Deep open pit mining involves high geomechanical risks due to deformation of open pit slopes, which poses a serious threat to mine personnel, equipment and operational stability. The Muruntau Open Pit Mine, being one of the largest gold deposits in the world, operates in difficult geological, tectonic and geodynamic conditions which drastically affect rock mass stability. The aim of this research is to substantiate efficiency of automated slope deformation monitoring at the Muruntau Mine using the up-to-date robotic surveying tools. The integrated analysis of the nature, scale and dynamics of deformation processes in time and space within the limits of the open pit field is performed. Using the data on geological structure, physical and mechanical properties of rocks, hydrogeological conditions and earlier recorded deformations, the zoning of the open pit wall slope was carried out with the identification of stable, nominally stable and unstable sites. It is found that deformations develop most intensively nearby influence zones of regional faults and complex structural components of rock mass. The instrumental observations were carried out using electronic tachometer Leica TS06 and robotic tachometer Leica TM50i included in automated monitoring system GeoMoS. The Automatic Target Recognition technology, with a range to 3 km and a land corner of 0.5", ensured continuous and high-precision recording of displacements at checkpoints in three dimensions.
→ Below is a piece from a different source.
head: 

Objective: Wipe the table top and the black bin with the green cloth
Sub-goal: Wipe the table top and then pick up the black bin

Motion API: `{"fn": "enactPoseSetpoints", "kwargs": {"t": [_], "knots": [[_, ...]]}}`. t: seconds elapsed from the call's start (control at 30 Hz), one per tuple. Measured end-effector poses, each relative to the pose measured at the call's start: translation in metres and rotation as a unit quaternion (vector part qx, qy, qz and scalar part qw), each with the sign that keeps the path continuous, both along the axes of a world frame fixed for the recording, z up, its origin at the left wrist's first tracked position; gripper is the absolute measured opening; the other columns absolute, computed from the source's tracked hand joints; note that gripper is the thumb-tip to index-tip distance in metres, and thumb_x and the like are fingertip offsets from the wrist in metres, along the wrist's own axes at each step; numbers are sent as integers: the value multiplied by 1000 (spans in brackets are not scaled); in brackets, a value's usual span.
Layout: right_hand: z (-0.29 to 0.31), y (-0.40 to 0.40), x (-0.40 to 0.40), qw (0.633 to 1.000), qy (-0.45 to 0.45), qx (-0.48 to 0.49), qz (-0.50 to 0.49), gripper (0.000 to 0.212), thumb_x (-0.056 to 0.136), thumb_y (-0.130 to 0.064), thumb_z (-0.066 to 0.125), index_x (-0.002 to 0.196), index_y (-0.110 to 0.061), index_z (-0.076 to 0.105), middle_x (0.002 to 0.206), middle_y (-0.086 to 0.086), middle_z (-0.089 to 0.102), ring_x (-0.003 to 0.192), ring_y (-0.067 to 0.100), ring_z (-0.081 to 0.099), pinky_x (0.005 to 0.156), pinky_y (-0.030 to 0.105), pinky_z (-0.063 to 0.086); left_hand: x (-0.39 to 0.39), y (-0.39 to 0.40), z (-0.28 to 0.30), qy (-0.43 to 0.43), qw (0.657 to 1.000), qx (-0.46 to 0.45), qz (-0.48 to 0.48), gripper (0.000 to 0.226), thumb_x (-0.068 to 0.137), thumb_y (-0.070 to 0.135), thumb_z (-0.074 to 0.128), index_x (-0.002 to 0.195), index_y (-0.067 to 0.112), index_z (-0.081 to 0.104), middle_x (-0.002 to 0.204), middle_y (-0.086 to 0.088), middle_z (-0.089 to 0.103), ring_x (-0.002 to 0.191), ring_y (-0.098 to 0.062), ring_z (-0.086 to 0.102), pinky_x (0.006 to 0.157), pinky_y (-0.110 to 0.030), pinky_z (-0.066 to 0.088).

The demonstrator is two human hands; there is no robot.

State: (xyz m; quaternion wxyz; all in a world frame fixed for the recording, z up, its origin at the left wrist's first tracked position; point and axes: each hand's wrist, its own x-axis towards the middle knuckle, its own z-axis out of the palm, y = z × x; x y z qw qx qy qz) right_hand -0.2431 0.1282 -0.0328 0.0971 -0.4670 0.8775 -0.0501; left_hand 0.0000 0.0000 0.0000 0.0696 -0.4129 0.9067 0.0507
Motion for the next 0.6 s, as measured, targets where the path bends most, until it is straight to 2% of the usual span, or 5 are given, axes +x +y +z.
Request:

The obtained quantitative characteristics of horizontal and vertical displacement velocities can help detect stages of active deformations and assess their hazard. It is shown that introduction of automated geodynamic monitoring improves the operational efficiency and reliability of observations, reduces the human factor impact and the operating cost, and allows generating a firm informational foundation for the slope stability prediction and preventive decision-making toward enhanced safety and sustainability of mining operations.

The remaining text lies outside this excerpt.